Complex transformations to lower-level representations often involve the lower-level representation requiring unique maths that the high-level representation does not. In fact, correctly preserving the logical semantics during the transformation could mean requiring two types of math-books. One to guarantee "preserving properties" like termination, and another to guarantee properties like performance/efficiency.

That is why the best improvements in representation science in the last 10 years have been about hiding algorithms completely. If you look at efforts like Stanford DeepDive joint inference and their obliteration of the TAC-KPC benchmark challenge on the 500M web site corpus, as well as LogicBlox (also connected to Stanford) and their benchmarking of new join algorithms that could obliterate standard thinking about RDBMSes.

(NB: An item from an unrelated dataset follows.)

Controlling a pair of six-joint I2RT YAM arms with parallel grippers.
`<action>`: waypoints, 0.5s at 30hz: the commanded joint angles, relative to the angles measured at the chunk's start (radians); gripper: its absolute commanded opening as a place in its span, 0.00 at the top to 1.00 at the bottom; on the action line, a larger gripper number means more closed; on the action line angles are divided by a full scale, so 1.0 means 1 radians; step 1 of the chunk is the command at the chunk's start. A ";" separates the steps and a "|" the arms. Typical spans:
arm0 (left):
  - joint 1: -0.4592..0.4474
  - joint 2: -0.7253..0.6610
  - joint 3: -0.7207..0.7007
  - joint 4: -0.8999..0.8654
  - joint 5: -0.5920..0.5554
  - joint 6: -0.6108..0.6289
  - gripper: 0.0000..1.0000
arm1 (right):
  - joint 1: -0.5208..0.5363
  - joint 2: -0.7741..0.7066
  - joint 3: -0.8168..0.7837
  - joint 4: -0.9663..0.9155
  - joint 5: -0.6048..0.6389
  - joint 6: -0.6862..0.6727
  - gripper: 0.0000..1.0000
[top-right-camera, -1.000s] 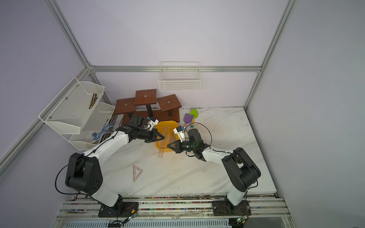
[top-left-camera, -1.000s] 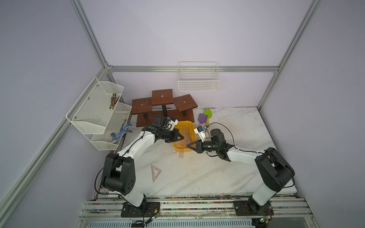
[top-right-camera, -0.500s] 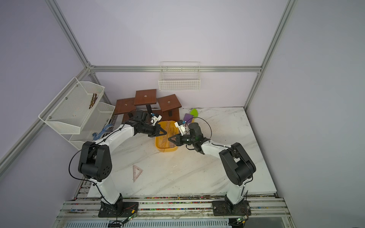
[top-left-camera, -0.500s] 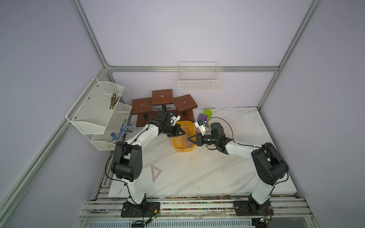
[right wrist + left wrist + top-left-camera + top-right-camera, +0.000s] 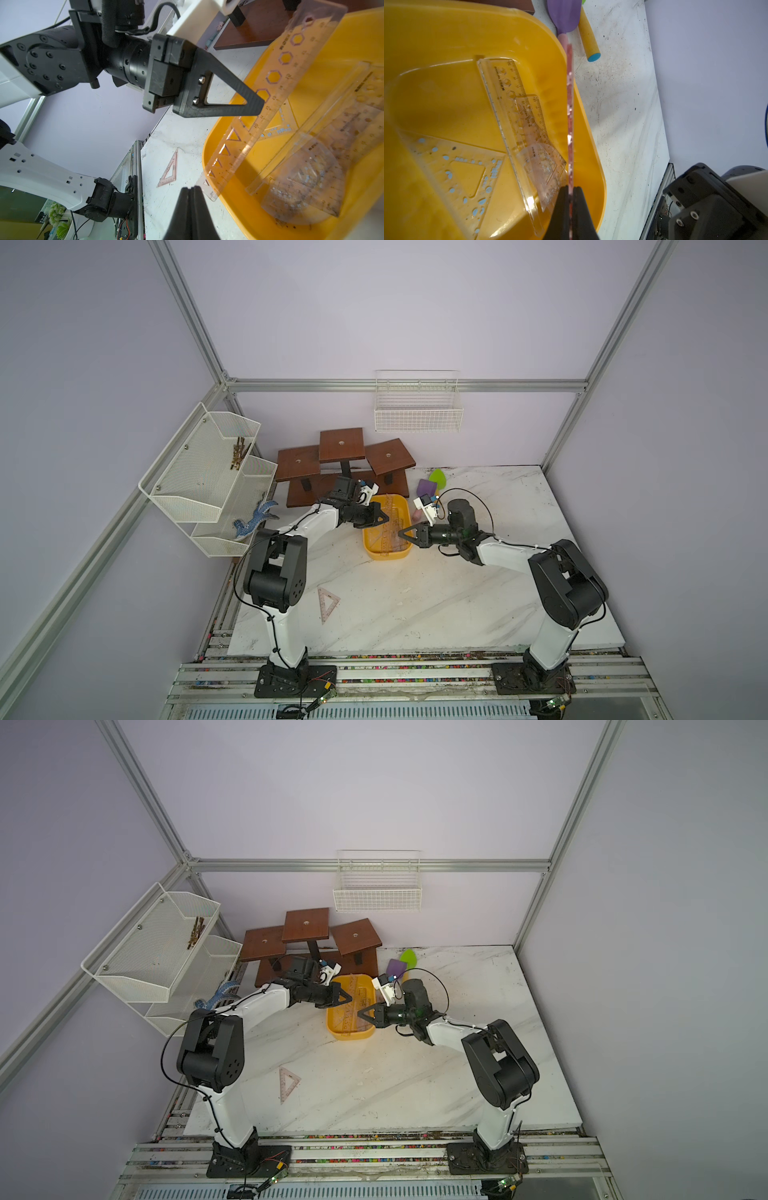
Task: Put the scattered rulers into the storage box
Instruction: Place the ruler in the storage box.
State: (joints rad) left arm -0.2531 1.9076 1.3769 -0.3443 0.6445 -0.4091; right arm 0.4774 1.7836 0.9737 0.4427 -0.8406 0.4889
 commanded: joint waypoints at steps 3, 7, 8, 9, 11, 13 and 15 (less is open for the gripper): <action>0.008 0.004 0.041 0.137 -0.042 -0.043 1.00 | -0.006 -0.021 -0.015 0.098 -0.047 0.041 0.93; 0.020 0.037 0.073 0.155 -0.052 -0.029 1.00 | -0.007 -0.014 -0.019 0.120 -0.057 0.054 0.93; 0.021 0.050 0.083 0.150 -0.048 -0.027 1.00 | -0.009 -0.014 -0.021 0.127 -0.061 0.058 0.93; 0.021 0.063 0.091 0.144 -0.044 -0.024 1.00 | -0.010 -0.012 -0.021 0.128 -0.063 0.061 0.93; 0.021 0.079 0.090 0.148 -0.037 -0.028 1.00 | -0.013 -0.014 -0.026 0.132 -0.066 0.062 0.93; 0.021 0.084 0.073 0.165 -0.039 -0.038 1.00 | -0.017 -0.016 -0.030 0.136 -0.068 0.065 0.93; 0.021 0.079 0.048 0.185 -0.041 -0.051 1.00 | -0.019 -0.020 -0.032 0.136 -0.071 0.066 0.93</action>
State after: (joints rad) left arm -0.2359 1.9884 1.4353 -0.2169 0.5999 -0.4389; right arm 0.4679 1.7836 0.9539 0.5373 -0.8928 0.5453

This is leading to a shift in thinking and realization that even most experts don't understand the high-level representations of their programs any more, because they are over-specialized in certain algorithms/problem solving processes, and so their optimizations even on large-scale problems are merely micro-optimizations.

Ergo, the secret sauce moving forward will be to assist human experts by having AI that teaches experts to consider factors they normally would not think about. Once we have AI that understands software architecture, we will see really big leaps in "lower-level transformations".

Benchmarking and Generic Programming

I would make a much closer to home conclusion: It is important to benchmark on real hardware with realistic data-sets. Simple 'O' notation performance factors do not cut-it any more due to the order of magnitude cost of poor-cache performance. Cache-oblivious algorithms give us a model for this sort of thing, but they still omit many details that can affect performance, so get empirical evidence via benchmarking.

As for changing the data representation, I would advocate generic programming techniques that do not depend on the data format, or container type, and that allow libraries of specialised algorithms to be selected quickly. You can then swap the algorithm without changing the code.

I suspect that the need for tools like this in Scala speak to the limitations of the language for generic programming, or perhaps being kinder to Scala, it permits generic programming but does not make it central to the language so people can structure their code in ways that make data-structures and algorithms not easily replaceable.

You're missing the point

The biggest propagation delay to getting meaningful results is training time.

In intergalactic scale systems, the speed of light is your bottleneck, so distant learning will win out.